A pochi chilometri da Bressanone, l’Abbazia di Novacella è uno dei complessi monastici più importanti dell’Alto Adige. Fondata nel XII secolo e ancora oggi abitata dai Canonici Agostiniani, rappresenta un luogo in cui storia, arte, spiritualità e tradizione sanno davvero incantare.
Oltre al valore religioso e culturale, è conosciuta anche per la sua storica produzione vinicola, che contribuisce a renderla una delle mete più interessanti della Valle Isarco.
Indice
Cosa vedere all’Abbazia di Novacella
La visita permette di scoprire un complesso architettonico che racconta secoli di storia tramite edifici appartenenti a epoche e stili differenti. Il cuore del monastero è la Basilica di Santa Maria Assunta, notevole esempio di architettura barocca e rococò, affiancata dal chiostro gotico, impreziosito da affreschi e da un’atmosfera raccolta che testimonia la lunga vita spirituale della comunità monastica.
Tra gli ambienti più interessanti spicca anche la biblioteca, le cui origini risalgono al XII secolo: la sala barocca custodisce preziosi codici miniati, manoscritti medievali e dipinti che fanno parte del patrimonio storico dell’abbazia. Il percorso di visita comprende inoltre il museo, dove sono raccolte opere d’arte e testimonianze della vita del monastero.
All’ingresso del complesso si incontra Castel Sant’Angelo, un edificio a pianta circolare costruito per accogliere i pellegrini e ispirato all’omonimo monumento romano. Meritano una sosta anche il giardino storico, restaurato e riaperto al pubblico nel 2004, e le opere idrauliche che raccontano l’organizzazione della vita monastica nel corso dei secoli.

La tradizione vinicola che continua tuttora
L’Abbazia di Novacella, come accennato, è anche una realtà produttiva molto attiva. Attorno al monastero, infatti, si estendono quelli che vengono considerati i vigneti più settentrionali d’Italia, da cui nascono alcuni dei vini bianchi più rappresentativi della Valle Isarco.
La storica cantina dell’abbazia, tra le più antiche d’Europa, produce etichette apprezzate come Sylvaner, Müller Thurgau e Kerner. Se desiderate approfondire questo aspetto potete partecipare alle visite ai vigneti con degustazione, disponibili su prenotazione.
Orari e modalità di visita
L’Abbazia di Novacella può essere visitata in autonomia dal lunedì al sabato.
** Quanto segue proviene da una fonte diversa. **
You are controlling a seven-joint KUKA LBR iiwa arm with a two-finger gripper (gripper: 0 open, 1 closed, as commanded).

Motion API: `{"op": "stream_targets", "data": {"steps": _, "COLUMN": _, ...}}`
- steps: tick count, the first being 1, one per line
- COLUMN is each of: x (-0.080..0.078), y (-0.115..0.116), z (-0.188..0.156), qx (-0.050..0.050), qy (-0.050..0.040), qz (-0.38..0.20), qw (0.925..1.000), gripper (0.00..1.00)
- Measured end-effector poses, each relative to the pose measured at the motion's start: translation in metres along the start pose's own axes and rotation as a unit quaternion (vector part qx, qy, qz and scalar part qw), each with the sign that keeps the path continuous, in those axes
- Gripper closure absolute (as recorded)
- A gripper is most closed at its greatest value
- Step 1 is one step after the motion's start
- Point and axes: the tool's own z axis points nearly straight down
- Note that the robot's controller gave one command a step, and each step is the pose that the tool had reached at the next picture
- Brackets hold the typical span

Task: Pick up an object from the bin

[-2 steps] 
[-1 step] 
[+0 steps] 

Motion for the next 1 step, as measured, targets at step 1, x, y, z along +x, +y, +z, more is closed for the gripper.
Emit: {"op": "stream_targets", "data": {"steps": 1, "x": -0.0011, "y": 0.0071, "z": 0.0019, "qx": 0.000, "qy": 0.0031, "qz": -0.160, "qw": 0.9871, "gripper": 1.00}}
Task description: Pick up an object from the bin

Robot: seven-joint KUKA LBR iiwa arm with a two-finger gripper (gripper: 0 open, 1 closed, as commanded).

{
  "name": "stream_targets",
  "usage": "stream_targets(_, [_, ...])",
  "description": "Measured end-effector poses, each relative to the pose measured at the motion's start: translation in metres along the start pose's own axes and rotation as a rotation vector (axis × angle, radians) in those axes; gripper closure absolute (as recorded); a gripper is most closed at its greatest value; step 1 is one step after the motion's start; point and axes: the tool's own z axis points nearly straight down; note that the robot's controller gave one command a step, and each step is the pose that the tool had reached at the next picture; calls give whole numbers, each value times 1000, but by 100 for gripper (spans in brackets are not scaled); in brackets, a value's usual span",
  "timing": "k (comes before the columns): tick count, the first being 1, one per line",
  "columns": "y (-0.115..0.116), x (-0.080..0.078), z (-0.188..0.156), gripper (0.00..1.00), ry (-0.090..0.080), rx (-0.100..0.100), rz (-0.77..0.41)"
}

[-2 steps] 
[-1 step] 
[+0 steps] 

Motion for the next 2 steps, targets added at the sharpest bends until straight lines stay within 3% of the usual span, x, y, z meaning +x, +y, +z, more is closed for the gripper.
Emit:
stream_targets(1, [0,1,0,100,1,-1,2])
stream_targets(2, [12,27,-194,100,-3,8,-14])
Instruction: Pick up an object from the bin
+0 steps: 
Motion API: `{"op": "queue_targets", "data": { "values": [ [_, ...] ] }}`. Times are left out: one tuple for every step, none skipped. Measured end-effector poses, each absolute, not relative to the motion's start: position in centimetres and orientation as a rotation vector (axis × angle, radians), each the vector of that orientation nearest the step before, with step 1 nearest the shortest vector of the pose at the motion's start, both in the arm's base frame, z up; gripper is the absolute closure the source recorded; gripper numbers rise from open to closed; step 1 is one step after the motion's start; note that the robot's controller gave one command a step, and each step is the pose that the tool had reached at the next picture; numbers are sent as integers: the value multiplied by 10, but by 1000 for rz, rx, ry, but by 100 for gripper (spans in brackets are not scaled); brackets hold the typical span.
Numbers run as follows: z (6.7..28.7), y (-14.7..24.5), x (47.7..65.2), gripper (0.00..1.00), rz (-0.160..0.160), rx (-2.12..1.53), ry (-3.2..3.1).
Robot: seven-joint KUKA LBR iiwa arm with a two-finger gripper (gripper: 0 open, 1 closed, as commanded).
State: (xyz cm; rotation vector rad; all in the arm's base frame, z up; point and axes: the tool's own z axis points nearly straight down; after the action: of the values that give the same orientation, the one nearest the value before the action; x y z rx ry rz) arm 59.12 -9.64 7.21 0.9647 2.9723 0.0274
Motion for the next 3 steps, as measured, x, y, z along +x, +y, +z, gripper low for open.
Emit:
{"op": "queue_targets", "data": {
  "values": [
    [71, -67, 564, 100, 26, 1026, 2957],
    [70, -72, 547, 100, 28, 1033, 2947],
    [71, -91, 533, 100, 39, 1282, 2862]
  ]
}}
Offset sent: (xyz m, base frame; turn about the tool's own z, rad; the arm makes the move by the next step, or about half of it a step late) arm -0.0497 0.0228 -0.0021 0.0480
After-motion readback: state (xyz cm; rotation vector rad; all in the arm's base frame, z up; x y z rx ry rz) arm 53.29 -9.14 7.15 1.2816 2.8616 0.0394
L’accesso è consentito dalle 10:00 alle 17:00, con ultimo ingresso alle 16:15, mentre la domenica e durante le festività religiose il complesso non è aperto alle visite.
Per conoscere meglio la storia e gli ambienti del monastero potete scegliere una visita guidata, disponibile su prenotazione alle 11:00 e alle 14:30. In alternativa, potete esplorare il percorso utilizzando l’audioguida gratuita disponibile tramite l’app HEARONYMUS.
Le visite ai vigneti con degustazione sono organizzate su prenotazione dal lunedì al venerdì alle 16:00 e il sabato alle 14:30.
Come arrivare
L’Abbazia di Novacella è in località di Novacella (Neustift), nel comune di Varna, a circa 10 chilometri da Bressanone, in Valle Isarco. La posizione la rende una tappa ideale sia per chi soggiorna a Bressanone sia per chi va alla scoperta dell’Alto Adige centrale.
Consigli per organizzare la visita
Per ammirare con calma la chiesa abbaziale, il chiostro, il museo e la biblioteca è consigliabile prevedere almeno un’ora e mezza o due ore. Se desiderate aggiungere anche la visita ai vigneti e la degustazione dei vini, dovete mettere in conto più tempo.
Poiché alcune attività sono disponibili soltanto su prenotazione e durante l’alta stagione possono registrare una forte richiesta, verificate in anticipo gli orari e la disponibilità delle visite prima di raggiungere l’abbazia.